Das Problem mit den "5G-fähigen" Handys
Das iPhone 12 ist das erste 5G-fähige Modell von Apple, das auf einen Qualcomm-Chip setzt. Mit 5G-DSS fremdelt das iPhone noch ein wenig.
Foto: Apple Inc.
Zu Anfang konnten 5G-fähige Handys nur den Frequenzbereich zwischen 3,4 bis 3,8 GHz, der Fachmann spricht vom Band n77/n78. Doch diese Stationen stehen überwiegend nur in Großstädten. Neuere Handy-Modelle kommen auch mit niedrigeren Frequenzen klar. Doch dabei gibt es wieder Tücken: Liegen Ankerzellenfrequenz und 5G-Frequenz zu "nahe" beieinander, kommen verschiedene Handys damit nicht so richtig klar.
Auch die iPhone-Modelle von Apple wie iPhone 12 bis 15 oder die Oberklasse von Samsung Galaxy (aktuell Galaxy S24) haben oder hatten Probleme. Die Kombination von Band "B20" (800 MHz) mit Band "n28" (700 MHz) funktioniert bei Apple nach wie vor nicht (bei Samsung inzwischen schon). Eine Lösung kann sein, dass die Netzbetreiber an jeder Station möglichst viele verschiedene Frequenzkombinationen anbieten, damit für möglichst jedes Handy eine übrig bleibt.
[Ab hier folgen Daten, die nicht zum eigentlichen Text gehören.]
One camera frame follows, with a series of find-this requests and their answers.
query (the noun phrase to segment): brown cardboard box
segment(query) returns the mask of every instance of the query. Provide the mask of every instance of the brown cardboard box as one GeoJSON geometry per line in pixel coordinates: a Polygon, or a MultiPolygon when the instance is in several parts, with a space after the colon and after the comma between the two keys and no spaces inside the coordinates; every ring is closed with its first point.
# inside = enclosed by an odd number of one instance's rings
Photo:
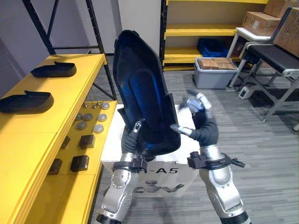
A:
{"type": "Polygon", "coordinates": [[[235,66],[230,59],[225,57],[214,57],[212,59],[217,63],[219,70],[235,70],[235,66]]]}
{"type": "Polygon", "coordinates": [[[199,66],[201,69],[212,69],[212,70],[217,70],[218,65],[215,61],[212,59],[200,59],[199,60],[199,66]]]}
{"type": "Polygon", "coordinates": [[[272,36],[280,18],[260,12],[247,12],[242,26],[259,36],[272,36]]]}
{"type": "Polygon", "coordinates": [[[232,63],[217,62],[219,70],[235,70],[235,66],[232,63]]]}
{"type": "Polygon", "coordinates": [[[213,57],[213,61],[217,63],[231,63],[231,61],[225,57],[213,57]]]}
{"type": "Polygon", "coordinates": [[[292,8],[274,39],[274,44],[299,57],[299,8],[292,8]]]}
{"type": "Polygon", "coordinates": [[[264,13],[272,15],[278,18],[282,18],[288,7],[299,7],[299,1],[297,0],[268,0],[268,3],[264,9],[264,13]]]}

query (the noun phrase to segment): white box
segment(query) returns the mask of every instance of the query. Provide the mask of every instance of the white box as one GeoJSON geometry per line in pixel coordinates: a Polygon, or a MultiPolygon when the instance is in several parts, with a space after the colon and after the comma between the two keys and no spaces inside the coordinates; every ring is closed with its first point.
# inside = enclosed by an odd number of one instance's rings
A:
{"type": "MultiPolygon", "coordinates": [[[[112,175],[113,163],[121,158],[121,137],[125,123],[117,109],[117,105],[106,142],[101,156],[101,162],[112,175]]],[[[178,123],[181,126],[195,128],[189,109],[177,112],[178,123]]],[[[199,174],[188,166],[187,157],[190,152],[199,151],[199,143],[181,135],[181,147],[173,153],[159,155],[148,163],[147,173],[140,172],[136,197],[181,197],[199,174]]]]}

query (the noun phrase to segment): black clamp
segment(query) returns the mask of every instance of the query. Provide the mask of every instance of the black clamp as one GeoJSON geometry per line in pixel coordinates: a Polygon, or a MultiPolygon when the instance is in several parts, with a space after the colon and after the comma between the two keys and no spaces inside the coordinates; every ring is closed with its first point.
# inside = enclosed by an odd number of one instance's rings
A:
{"type": "Polygon", "coordinates": [[[115,171],[116,169],[126,169],[125,167],[128,167],[130,171],[134,172],[140,172],[142,170],[147,170],[148,162],[143,157],[137,157],[136,159],[134,158],[131,162],[127,161],[120,161],[120,162],[115,162],[113,164],[112,170],[115,171]]]}
{"type": "Polygon", "coordinates": [[[214,170],[214,169],[221,169],[224,167],[227,167],[230,164],[239,166],[244,168],[245,163],[238,161],[237,158],[230,158],[225,153],[221,153],[224,155],[222,159],[209,161],[206,159],[205,156],[199,155],[198,152],[192,152],[190,153],[190,157],[187,158],[189,167],[193,169],[208,169],[208,170],[214,170]]]}

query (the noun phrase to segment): yellow shelf
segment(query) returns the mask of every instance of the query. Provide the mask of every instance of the yellow shelf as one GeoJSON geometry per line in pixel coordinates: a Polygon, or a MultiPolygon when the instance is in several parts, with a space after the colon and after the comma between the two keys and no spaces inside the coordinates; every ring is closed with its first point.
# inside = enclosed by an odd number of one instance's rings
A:
{"type": "Polygon", "coordinates": [[[238,25],[232,24],[168,24],[168,36],[234,36],[238,25]]]}
{"type": "Polygon", "coordinates": [[[194,63],[196,57],[202,57],[196,47],[168,47],[165,48],[165,63],[194,63]]]}
{"type": "Polygon", "coordinates": [[[239,2],[239,3],[255,3],[255,4],[267,4],[268,0],[167,0],[170,1],[214,1],[214,2],[239,2]]]}
{"type": "Polygon", "coordinates": [[[61,159],[62,165],[59,170],[58,175],[88,175],[88,174],[95,174],[98,170],[98,166],[100,163],[100,157],[102,154],[102,149],[104,147],[104,143],[106,140],[106,136],[108,133],[108,129],[115,111],[116,107],[116,101],[106,101],[110,104],[110,108],[107,110],[101,109],[99,106],[97,106],[96,109],[92,109],[92,104],[88,104],[88,108],[80,108],[80,113],[82,115],[86,113],[91,113],[93,115],[93,119],[90,121],[87,121],[87,128],[84,130],[78,130],[76,129],[76,125],[80,121],[74,121],[67,136],[70,137],[70,142],[68,143],[67,147],[65,149],[60,149],[57,153],[56,158],[61,159]],[[98,121],[97,117],[100,113],[104,113],[107,115],[106,121],[98,121]],[[93,132],[93,128],[95,125],[103,125],[104,131],[102,133],[95,133],[93,132]],[[87,149],[81,149],[78,145],[80,138],[82,135],[90,135],[94,134],[95,136],[95,143],[93,148],[87,148],[87,149]],[[71,161],[73,156],[79,156],[79,155],[88,155],[89,157],[89,165],[88,170],[80,171],[80,172],[72,172],[70,170],[71,167],[71,161]]]}
{"type": "Polygon", "coordinates": [[[26,224],[83,224],[95,175],[48,175],[26,224]]]}
{"type": "Polygon", "coordinates": [[[93,119],[87,121],[87,128],[80,131],[76,129],[75,121],[68,132],[70,142],[65,149],[60,149],[56,158],[62,160],[58,175],[47,175],[42,187],[34,201],[32,209],[25,224],[86,224],[88,221],[95,189],[100,174],[100,158],[107,132],[115,111],[116,101],[108,101],[110,108],[101,110],[99,107],[92,109],[92,103],[87,103],[88,108],[81,108],[80,113],[91,113],[93,119]],[[100,113],[107,115],[107,120],[97,121],[100,113]],[[93,127],[102,124],[104,131],[94,133],[93,127]],[[94,148],[81,149],[78,143],[82,135],[95,135],[94,148]],[[88,170],[80,172],[70,171],[73,156],[88,155],[88,170]]]}
{"type": "Polygon", "coordinates": [[[24,223],[47,172],[100,67],[103,54],[53,55],[40,64],[75,63],[68,78],[35,78],[28,74],[6,96],[24,90],[51,92],[54,105],[40,114],[0,113],[0,223],[24,223]]]}
{"type": "Polygon", "coordinates": [[[194,70],[194,66],[180,65],[180,66],[164,66],[164,71],[185,71],[194,70]]]}

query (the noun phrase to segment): cardboard box
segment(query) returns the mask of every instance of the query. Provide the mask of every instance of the cardboard box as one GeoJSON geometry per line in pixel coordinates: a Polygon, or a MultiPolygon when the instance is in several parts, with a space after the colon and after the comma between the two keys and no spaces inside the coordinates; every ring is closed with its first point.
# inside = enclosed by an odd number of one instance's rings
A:
{"type": "Polygon", "coordinates": [[[268,0],[264,13],[282,18],[288,7],[299,7],[298,1],[290,0],[268,0]]]}
{"type": "Polygon", "coordinates": [[[217,63],[219,70],[235,70],[235,65],[233,65],[230,59],[225,57],[214,57],[213,61],[217,63]]]}
{"type": "Polygon", "coordinates": [[[292,8],[277,33],[274,44],[299,57],[299,8],[292,8]]]}
{"type": "Polygon", "coordinates": [[[272,36],[280,18],[260,12],[246,12],[242,26],[259,36],[272,36]]]}
{"type": "MultiPolygon", "coordinates": [[[[125,123],[117,111],[120,108],[123,108],[123,105],[116,106],[101,156],[101,163],[111,177],[113,163],[121,158],[121,137],[125,123]]],[[[189,109],[181,110],[177,116],[181,126],[195,128],[189,109]]],[[[198,150],[197,141],[181,135],[179,149],[169,154],[158,155],[148,163],[147,172],[141,171],[138,174],[134,197],[181,197],[199,175],[199,171],[193,170],[187,163],[190,153],[198,150]]]]}
{"type": "Polygon", "coordinates": [[[217,70],[218,69],[218,65],[215,61],[213,61],[212,59],[203,59],[203,60],[199,60],[199,66],[201,69],[209,69],[209,70],[217,70]]]}
{"type": "Polygon", "coordinates": [[[217,63],[219,70],[235,70],[235,66],[232,63],[217,63]]]}
{"type": "Polygon", "coordinates": [[[216,63],[231,63],[231,61],[225,57],[213,57],[213,61],[216,63]]]}
5G auf niedrigen Frequenzen ist langsam
Wer sich stolz ein 5G-fähiges Handy kauft und dann den ersten Speedtest startet, wird zunächst enttäuscht sein. Statt Höchstgeschwindigkeiten im Gigabit-Bereich ist 5G hier nur unwesentlich schneller als 4G (LTE) oder in Einzelfällen sogar langsamer. Man kann die Physik kaum austricksen: Wenn es schneller werden soll, braucht man mehr Bandbreite, und die gibt es nur auf höheren Frequenzen oder durch Frequenzkombinationen, sprich Carrier Aggregation. Und mit viel, viel mehr Sendestationen als heute.
5G wird sich durchsetzen, 6G vor der Tür
Gleichwohl geht die 5G-Entwicklung mit Riesenschritten weiter. Fast täglich kommen neue Geräte in den Handel und stellen Chip-Hersteller ihre neuen Baugruppen und Chipsätze vor. Und in den Forschungslaboren und Normierungsgremien wird längst über Details des kommenden Standards 6G nachgedacht und geforscht.